[Entries taken from a collection]

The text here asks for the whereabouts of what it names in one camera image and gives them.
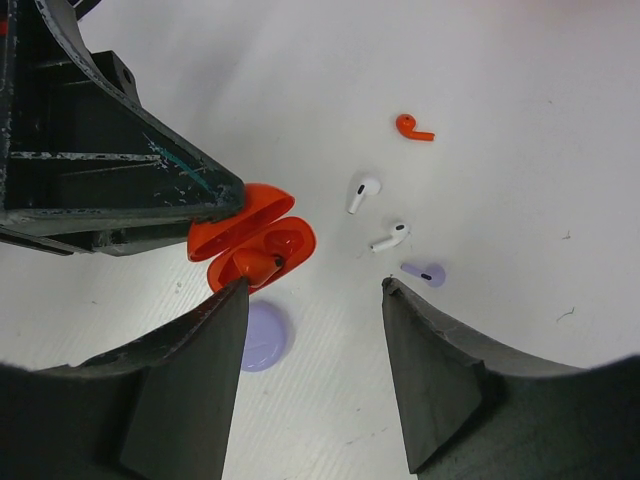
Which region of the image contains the white earbud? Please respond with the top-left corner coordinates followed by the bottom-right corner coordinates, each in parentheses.
top-left (347, 174), bottom-right (382, 215)
top-left (370, 222), bottom-right (410, 253)

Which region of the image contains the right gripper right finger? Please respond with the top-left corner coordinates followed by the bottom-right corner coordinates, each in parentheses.
top-left (382, 277), bottom-right (639, 479)

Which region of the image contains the purple earbud upper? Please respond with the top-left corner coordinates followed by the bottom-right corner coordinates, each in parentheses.
top-left (401, 262), bottom-right (446, 288)

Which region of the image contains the white earbud right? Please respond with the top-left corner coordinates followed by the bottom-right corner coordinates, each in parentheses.
top-left (370, 222), bottom-right (410, 253)

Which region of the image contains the orange earbud charging case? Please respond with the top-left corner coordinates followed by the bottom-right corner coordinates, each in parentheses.
top-left (187, 183), bottom-right (316, 294)

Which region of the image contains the purple earbud charging case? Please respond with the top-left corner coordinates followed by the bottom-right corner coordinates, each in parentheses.
top-left (241, 300), bottom-right (294, 373)

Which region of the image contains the orange earbud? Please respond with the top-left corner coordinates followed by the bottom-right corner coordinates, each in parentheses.
top-left (395, 113), bottom-right (436, 142)
top-left (232, 248), bottom-right (285, 288)

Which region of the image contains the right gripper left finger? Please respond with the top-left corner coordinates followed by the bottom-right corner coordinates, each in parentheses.
top-left (1, 280), bottom-right (249, 479)

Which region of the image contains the white earbud left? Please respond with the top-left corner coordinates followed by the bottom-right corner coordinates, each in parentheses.
top-left (347, 174), bottom-right (382, 215)

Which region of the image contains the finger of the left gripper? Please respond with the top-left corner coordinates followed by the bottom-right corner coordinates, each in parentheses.
top-left (1, 222), bottom-right (191, 257)
top-left (1, 1), bottom-right (244, 235)

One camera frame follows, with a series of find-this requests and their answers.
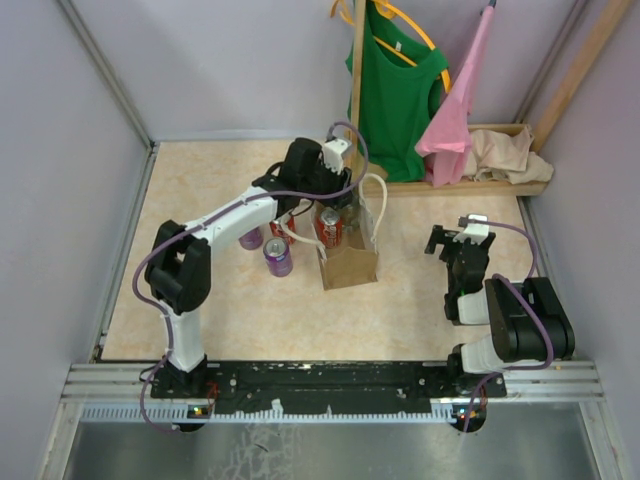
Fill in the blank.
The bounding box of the brown canvas bag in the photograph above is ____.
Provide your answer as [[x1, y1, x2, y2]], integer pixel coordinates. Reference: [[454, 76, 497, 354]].
[[291, 173, 388, 290]]

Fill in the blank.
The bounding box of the red soda can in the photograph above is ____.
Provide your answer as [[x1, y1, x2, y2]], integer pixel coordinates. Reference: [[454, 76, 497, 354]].
[[269, 215, 296, 245]]

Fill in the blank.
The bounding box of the red cola can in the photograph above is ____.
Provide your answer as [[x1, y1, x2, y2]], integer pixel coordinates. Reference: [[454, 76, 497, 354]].
[[316, 207, 343, 249]]

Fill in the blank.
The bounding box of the pink t-shirt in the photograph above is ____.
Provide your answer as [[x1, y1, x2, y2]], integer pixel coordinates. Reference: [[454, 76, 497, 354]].
[[415, 1, 496, 187]]

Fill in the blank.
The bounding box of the purple cable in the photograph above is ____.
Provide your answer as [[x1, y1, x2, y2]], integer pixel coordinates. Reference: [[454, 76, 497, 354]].
[[458, 217, 556, 435], [130, 120, 371, 434]]

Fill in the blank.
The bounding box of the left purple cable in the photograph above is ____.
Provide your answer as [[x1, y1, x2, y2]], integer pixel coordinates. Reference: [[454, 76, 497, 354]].
[[130, 120, 371, 434]]

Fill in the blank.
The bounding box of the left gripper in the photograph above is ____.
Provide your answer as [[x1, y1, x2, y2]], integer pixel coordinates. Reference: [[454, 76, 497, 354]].
[[300, 155, 356, 211]]

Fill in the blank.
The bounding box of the yellow hanger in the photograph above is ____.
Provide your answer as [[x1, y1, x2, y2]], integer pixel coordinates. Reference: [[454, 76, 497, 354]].
[[329, 0, 452, 94]]

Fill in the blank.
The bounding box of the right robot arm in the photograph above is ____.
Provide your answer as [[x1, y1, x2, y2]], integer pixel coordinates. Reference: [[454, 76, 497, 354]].
[[425, 217, 575, 396]]

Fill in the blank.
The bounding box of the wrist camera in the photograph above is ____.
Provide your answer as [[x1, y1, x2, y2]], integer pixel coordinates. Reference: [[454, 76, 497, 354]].
[[454, 214, 490, 245], [321, 138, 353, 176]]

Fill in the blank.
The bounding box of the beige cloth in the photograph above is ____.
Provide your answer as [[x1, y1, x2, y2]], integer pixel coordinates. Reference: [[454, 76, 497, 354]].
[[463, 125, 554, 185]]

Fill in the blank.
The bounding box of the green t-shirt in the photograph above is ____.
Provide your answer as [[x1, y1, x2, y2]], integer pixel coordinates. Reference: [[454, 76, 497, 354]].
[[358, 1, 448, 182]]

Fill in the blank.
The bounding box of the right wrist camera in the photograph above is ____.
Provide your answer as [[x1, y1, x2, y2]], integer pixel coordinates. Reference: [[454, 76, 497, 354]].
[[454, 214, 490, 245]]

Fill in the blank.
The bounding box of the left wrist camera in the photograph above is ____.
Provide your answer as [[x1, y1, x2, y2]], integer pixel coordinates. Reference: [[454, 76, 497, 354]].
[[321, 138, 353, 176]]

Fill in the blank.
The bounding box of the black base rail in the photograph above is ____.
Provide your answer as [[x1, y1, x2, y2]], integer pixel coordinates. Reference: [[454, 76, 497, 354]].
[[151, 360, 483, 415]]

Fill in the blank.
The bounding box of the wooden clothes rack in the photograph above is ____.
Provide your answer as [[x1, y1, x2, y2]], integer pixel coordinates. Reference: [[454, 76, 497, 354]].
[[330, 1, 548, 195]]

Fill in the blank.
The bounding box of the wooden pole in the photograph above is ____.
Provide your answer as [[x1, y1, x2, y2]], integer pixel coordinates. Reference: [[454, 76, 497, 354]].
[[532, 0, 634, 152]]

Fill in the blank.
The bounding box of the purple soda can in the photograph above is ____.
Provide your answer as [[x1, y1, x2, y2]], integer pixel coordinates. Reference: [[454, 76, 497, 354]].
[[238, 227, 264, 251], [263, 237, 293, 278]]

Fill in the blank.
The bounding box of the green cap glass bottle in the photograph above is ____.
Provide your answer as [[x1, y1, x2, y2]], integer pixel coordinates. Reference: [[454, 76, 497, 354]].
[[341, 196, 360, 234]]

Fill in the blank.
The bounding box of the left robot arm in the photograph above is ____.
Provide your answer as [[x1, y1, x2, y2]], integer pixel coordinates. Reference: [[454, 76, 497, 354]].
[[144, 137, 353, 397]]

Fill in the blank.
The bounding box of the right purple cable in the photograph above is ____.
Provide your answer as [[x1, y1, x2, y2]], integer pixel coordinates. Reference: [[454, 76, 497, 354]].
[[458, 217, 556, 435]]

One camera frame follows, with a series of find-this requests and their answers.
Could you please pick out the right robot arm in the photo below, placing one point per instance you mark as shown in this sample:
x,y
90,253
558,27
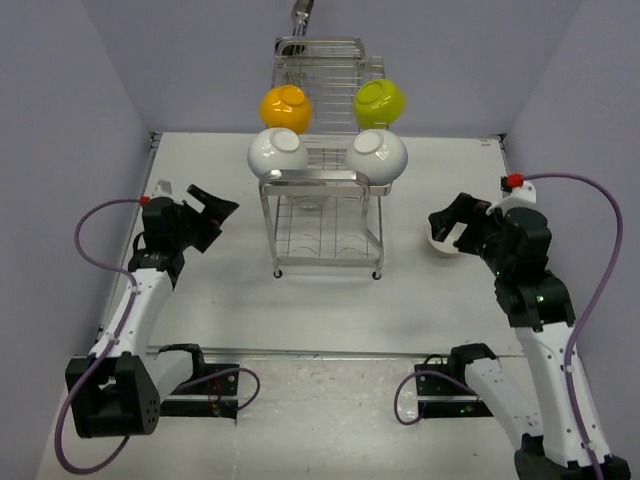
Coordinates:
x,y
562,438

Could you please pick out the small white bowl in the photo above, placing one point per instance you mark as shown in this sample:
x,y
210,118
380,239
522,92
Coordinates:
x,y
443,253

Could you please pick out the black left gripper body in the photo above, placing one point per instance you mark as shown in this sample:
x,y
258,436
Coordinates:
x,y
192,228

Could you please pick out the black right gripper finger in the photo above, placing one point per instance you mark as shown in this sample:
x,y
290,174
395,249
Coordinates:
x,y
448,242
443,222

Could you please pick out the orange bowl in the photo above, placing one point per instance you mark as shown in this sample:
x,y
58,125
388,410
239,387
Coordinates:
x,y
286,106

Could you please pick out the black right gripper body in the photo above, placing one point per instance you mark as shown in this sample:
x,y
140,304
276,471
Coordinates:
x,y
484,227

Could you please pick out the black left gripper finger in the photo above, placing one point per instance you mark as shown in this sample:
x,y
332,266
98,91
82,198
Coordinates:
x,y
218,218
209,202

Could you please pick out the large white bowl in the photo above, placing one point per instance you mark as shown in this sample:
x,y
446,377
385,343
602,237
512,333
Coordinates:
x,y
276,149
379,154

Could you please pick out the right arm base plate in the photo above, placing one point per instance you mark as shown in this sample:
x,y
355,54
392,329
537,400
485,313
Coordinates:
x,y
438,398

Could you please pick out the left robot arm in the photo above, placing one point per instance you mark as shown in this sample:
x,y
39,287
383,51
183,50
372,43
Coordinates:
x,y
117,389

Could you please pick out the stainless steel dish rack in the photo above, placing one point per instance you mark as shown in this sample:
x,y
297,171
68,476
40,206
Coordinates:
x,y
324,215

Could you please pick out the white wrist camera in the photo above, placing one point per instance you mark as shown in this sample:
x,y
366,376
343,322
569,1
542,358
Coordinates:
x,y
162,189
516,192

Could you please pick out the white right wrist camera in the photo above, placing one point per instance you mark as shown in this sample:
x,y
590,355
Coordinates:
x,y
516,192

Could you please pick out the large white bowl right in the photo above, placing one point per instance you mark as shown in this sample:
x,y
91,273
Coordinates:
x,y
379,154

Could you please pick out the green bowl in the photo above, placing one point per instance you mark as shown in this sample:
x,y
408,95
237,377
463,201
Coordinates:
x,y
378,104

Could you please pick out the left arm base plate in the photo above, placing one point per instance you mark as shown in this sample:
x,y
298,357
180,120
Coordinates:
x,y
216,398

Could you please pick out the large white bowl left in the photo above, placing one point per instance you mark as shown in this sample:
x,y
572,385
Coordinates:
x,y
276,149

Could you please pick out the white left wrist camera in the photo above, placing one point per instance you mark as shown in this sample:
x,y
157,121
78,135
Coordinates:
x,y
162,189

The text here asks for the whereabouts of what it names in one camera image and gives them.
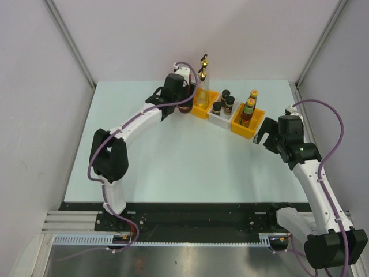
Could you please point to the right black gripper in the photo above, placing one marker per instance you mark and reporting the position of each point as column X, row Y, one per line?
column 270, row 126

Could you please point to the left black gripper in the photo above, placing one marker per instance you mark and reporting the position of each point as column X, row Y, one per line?
column 187, row 87

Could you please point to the green label sauce bottle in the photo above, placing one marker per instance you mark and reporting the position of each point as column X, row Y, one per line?
column 247, row 113
column 254, row 94

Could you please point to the glass oil bottle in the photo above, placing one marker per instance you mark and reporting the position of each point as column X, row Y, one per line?
column 204, row 65
column 203, row 89

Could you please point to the black lid spice jar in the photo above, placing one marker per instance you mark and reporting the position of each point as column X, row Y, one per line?
column 225, row 93
column 229, row 102
column 216, row 109

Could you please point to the red lid jar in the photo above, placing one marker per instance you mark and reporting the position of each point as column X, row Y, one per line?
column 184, row 109

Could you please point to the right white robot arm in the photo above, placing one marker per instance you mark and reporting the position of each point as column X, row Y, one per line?
column 331, row 240

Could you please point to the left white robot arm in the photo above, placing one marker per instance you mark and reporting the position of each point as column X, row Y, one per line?
column 108, row 161

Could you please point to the left yellow plastic bin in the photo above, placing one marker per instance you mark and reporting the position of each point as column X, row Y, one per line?
column 202, row 112

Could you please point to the white plastic bin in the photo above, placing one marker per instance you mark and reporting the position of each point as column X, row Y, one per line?
column 222, row 119

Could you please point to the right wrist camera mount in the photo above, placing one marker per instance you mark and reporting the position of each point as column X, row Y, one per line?
column 290, row 110

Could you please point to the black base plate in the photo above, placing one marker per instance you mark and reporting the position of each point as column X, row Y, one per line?
column 218, row 223

▶ _AIM OF THE EXERCISE_:
Retrieve all lines from the data that contain the string "wooden".

▶ _ANSWER SPACE_:
The bounding box of the wooden clothes rack in the photograph above is ____.
The bounding box of the wooden pole in the photograph above is ____.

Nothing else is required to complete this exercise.